┌─ Information shown
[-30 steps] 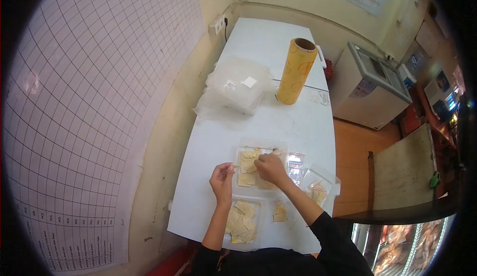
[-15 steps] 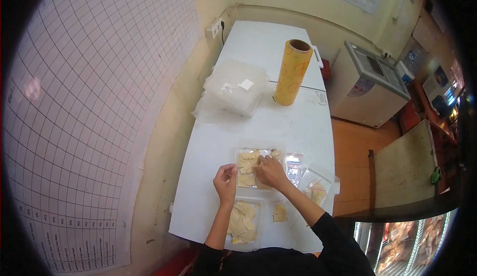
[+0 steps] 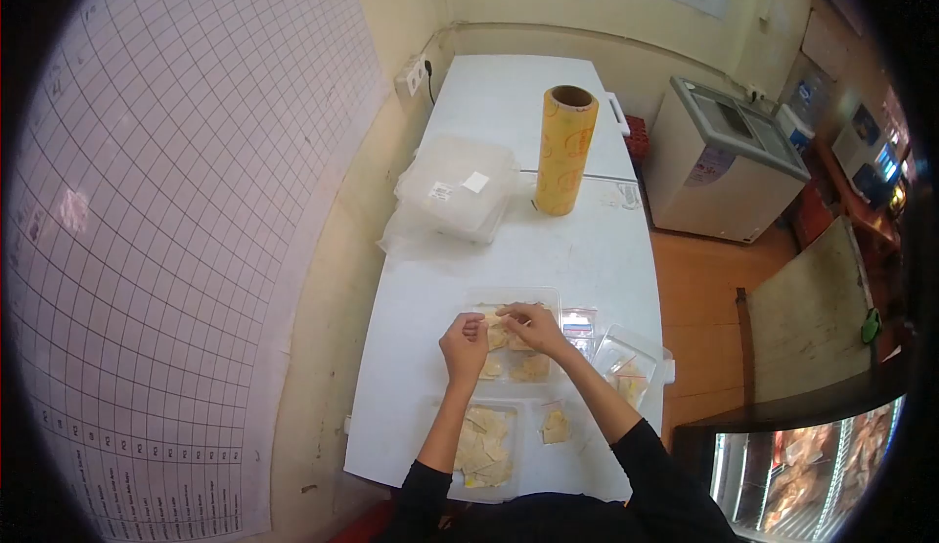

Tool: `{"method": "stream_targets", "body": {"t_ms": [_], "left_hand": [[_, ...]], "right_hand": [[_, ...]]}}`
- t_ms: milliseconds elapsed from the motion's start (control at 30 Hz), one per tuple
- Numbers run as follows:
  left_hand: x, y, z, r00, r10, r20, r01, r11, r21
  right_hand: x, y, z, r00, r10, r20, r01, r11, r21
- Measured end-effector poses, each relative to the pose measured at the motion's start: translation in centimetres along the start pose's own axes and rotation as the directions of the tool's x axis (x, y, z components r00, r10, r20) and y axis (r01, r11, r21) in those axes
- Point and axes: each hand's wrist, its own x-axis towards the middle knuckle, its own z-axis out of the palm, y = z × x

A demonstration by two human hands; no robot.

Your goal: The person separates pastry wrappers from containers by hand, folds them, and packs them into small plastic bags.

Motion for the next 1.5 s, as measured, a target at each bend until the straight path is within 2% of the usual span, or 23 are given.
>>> {"method": "stream_targets", "body": {"t_ms": [67, 100, 167, 300, 367, 400, 467, 500, 567, 700, 767, 800, 867, 967, 1100, 1200, 1267, 1400, 1500], "left_hand": [[0.5, -0.6, 0.3, 0.997, -0.065, 0.03, 0.067, 0.996, -0.06], [0.7, -1.1, 0.5, 0.997, -0.064, 0.032, 0.066, 0.996, -0.056], [1.0, -2.4, 0.8, 0.996, -0.044, 0.077, 0.051, 0.994, -0.092], [0.7, -1.4, 0.2, 0.996, -0.05, 0.079, 0.054, 0.997, -0.047], [0.2, 0.3, -0.5, 0.999, -0.04, 0.024, 0.038, 0.997, 0.073], [-0.1, 0.3, -0.7, 0.999, -0.042, 0.025, 0.04, 0.996, 0.074], [-0.8, 0.3, -1.1, 0.984, 0.175, 0.013, -0.166, 0.903, 0.396], [-1.0, 0.8, -1.4, 0.985, 0.174, 0.011, -0.165, 0.903, 0.397], [-1.6, 2.0, -1.7, 0.998, 0.069, -0.014, -0.052, 0.857, 0.513], [-1.3, 1.2, -1.4, 0.991, 0.129, -0.028, -0.091, 0.822, 0.562], [-0.7, 1.8, -1.1, 0.989, 0.141, 0.041, -0.135, 0.766, 0.628], [-0.4, 1.7, -0.8, 0.989, 0.141, 0.037, -0.133, 0.767, 0.627], [0.1, 1.2, -0.1, 0.988, 0.117, 0.103, -0.155, 0.727, 0.669], [0.3, 1.4, 0.6, 0.984, 0.108, 0.142, -0.175, 0.732, 0.659], [0.5, 1.9, 0.7, 0.981, 0.085, 0.177, -0.183, 0.72, 0.67], [0.5, 1.0, 0.9, 0.976, 0.147, 0.159, -0.216, 0.691, 0.69], [0.2, 1.4, 0.6, 0.978, 0.086, 0.19, -0.195, 0.703, 0.684], [-0.1, 0.3, 0.8, 0.975, 0.136, 0.176, -0.22, 0.698, 0.681], [-0.6, 0.8, 0.6, 0.959, 0.158, 0.234, -0.277, 0.683, 0.676]], "right_hand": [[0.8, -1.0, -0.4, 0.998, 0.022, 0.062, -0.031, 0.987, 0.155], [1.3, -0.6, -0.4, 0.998, 0.022, 0.061, -0.032, 0.987, 0.16], [2.1, 0.2, -0.2, 0.99, 0.058, 0.127, -0.072, 0.992, 0.108], [3.2, 0.7, 0.4, 0.995, 0.06, 0.078, -0.061, 0.998, 0.02], [3.6, 1.4, 0.9, 0.997, 0.075, -0.03, -0.077, 0.995, -0.061], [3.6, 1.4, 1.2, 0.997, 0.077, -0.029, -0.079, 0.995, -0.06], [3.8, 1.3, 1.7, 0.996, 0.031, -0.08, -0.042, 0.989, -0.143], [3.9, 1.1, 1.9, 0.996, 0.031, -0.078, -0.042, 0.989, -0.143], [3.8, 0.6, 2.3, 0.996, 0.075, -0.055, -0.084, 0.979, -0.185], [3.6, 0.1, 2.8, 0.995, 0.068, -0.072, -0.084, 0.965, -0.247], [3.4, 0.0, 3.0, 0.999, 0.029, -0.043, -0.043, 0.933, -0.357], [3.3, 0.1, 3.2, 0.999, 0.027, -0.041, -0.04, 0.933, -0.358], [3.0, 0.2, 3.6, 0.992, -0.1, -0.083, 0.045, 0.863, -0.503], [3.0, 1.1, 4.1, 0.976, -0.185, -0.118, 0.11, 0.877, -0.468], [3.3, 1.7, 3.9, 0.982, -0.162, -0.099, 0.1, 0.885, -0.454], [3.1, 1.7, 3.3, 0.993, -0.106, -0.05, 0.077, 0.912, -0.402], [2.5, 1.5, 2.8, 0.973, -0.229, -0.01, 0.2, 0.87, -0.45], [1.5, 1.6, 2.1, 0.957, -0.288, 0.035, 0.271, 0.841, -0.469], [1.3, 1.1, 1.9, 0.946, -0.311, 0.087, 0.308, 0.791, -0.529]]}}
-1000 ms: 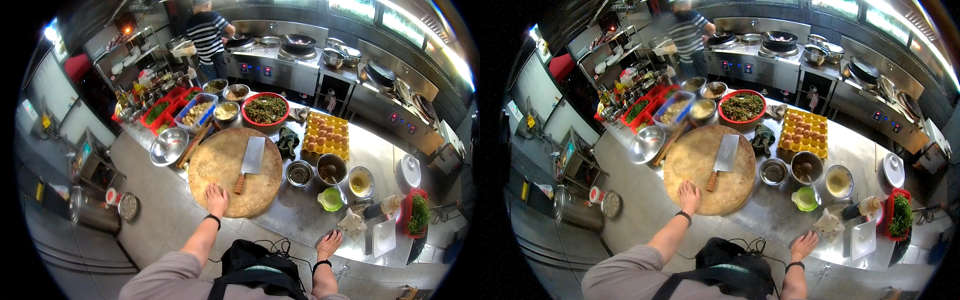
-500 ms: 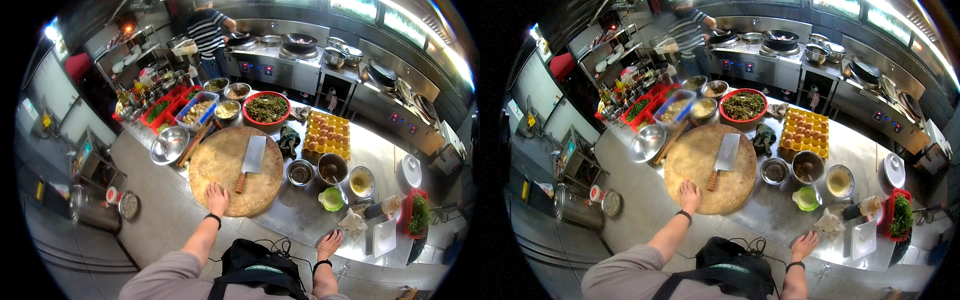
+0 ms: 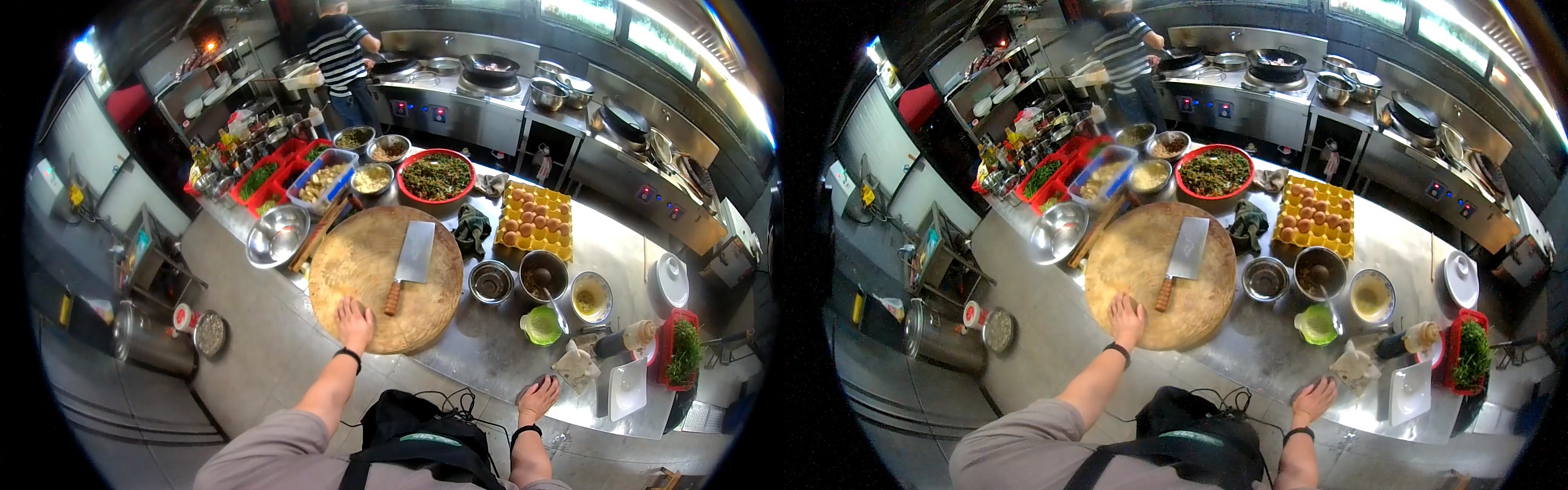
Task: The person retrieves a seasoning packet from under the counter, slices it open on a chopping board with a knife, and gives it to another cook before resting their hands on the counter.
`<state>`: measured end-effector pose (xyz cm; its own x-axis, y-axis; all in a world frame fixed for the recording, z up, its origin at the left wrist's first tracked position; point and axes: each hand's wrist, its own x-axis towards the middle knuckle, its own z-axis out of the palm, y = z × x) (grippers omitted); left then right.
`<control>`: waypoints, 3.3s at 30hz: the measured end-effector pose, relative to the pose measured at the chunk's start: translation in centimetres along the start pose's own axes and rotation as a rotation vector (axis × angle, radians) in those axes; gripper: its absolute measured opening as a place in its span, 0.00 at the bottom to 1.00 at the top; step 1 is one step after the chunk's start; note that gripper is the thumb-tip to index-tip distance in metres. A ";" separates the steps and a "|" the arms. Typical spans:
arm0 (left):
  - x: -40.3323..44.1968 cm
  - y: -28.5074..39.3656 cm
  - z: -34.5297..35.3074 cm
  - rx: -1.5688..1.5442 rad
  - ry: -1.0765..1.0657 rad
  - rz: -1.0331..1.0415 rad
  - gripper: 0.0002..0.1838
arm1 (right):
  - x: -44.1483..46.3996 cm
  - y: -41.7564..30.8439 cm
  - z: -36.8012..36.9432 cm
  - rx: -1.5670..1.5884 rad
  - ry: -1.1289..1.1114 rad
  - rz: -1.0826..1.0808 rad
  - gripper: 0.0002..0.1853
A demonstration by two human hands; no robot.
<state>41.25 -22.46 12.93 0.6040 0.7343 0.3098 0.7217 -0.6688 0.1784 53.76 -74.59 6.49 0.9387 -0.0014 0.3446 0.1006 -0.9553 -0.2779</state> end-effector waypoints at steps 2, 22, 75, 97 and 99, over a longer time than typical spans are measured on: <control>-0.1 0.0 -0.1 0.000 0.004 0.006 0.28 | 0.0 0.0 0.0 -0.009 -0.002 0.004 0.25; 0.0 -0.2 0.0 -0.017 0.005 0.014 0.29 | 0.1 -0.1 -0.1 -0.006 -0.024 0.027 0.25; 0.0 0.1 -0.3 -0.013 -0.003 0.000 0.28 | 0.0 0.0 -0.1 -0.005 -0.020 0.023 0.25; 0.0 0.3 -0.8 0.006 -0.013 0.002 0.29 | -0.1 0.1 0.2 0.000 -0.003 0.026 0.25; 0.0 0.5 -1.2 -0.004 -0.021 -0.004 0.28 | -0.2 0.1 0.3 0.001 -0.004 0.025 0.25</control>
<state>41.21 -22.98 14.18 0.6079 0.7395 0.2892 0.7229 -0.6661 0.1836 53.71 -74.65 6.13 0.9423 -0.0241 0.3339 0.0775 -0.9546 -0.2876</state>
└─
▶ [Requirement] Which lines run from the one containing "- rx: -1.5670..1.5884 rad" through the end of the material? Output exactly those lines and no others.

▶ [Final answer]
  - rx: -1.5670..1.5884 rad
  - ry: -1.1289..1.1114 rad
  - rz: -1.0826..1.0808 rad
  - gripper: 0.0002..0.1853
A demonstration by two human hands; no robot.
<state>41.25 -22.46 12.93 0.6040 0.7343 0.3098 0.7217 -0.6688 0.1784 53.76 -74.59 6.49 0.9387 -0.0014 0.3446 0.1006 -0.9553 -0.2779</state> end-effector waypoints at steps 2, 22, 75, 97 and 99, over a longer time than typical spans are measured on: <control>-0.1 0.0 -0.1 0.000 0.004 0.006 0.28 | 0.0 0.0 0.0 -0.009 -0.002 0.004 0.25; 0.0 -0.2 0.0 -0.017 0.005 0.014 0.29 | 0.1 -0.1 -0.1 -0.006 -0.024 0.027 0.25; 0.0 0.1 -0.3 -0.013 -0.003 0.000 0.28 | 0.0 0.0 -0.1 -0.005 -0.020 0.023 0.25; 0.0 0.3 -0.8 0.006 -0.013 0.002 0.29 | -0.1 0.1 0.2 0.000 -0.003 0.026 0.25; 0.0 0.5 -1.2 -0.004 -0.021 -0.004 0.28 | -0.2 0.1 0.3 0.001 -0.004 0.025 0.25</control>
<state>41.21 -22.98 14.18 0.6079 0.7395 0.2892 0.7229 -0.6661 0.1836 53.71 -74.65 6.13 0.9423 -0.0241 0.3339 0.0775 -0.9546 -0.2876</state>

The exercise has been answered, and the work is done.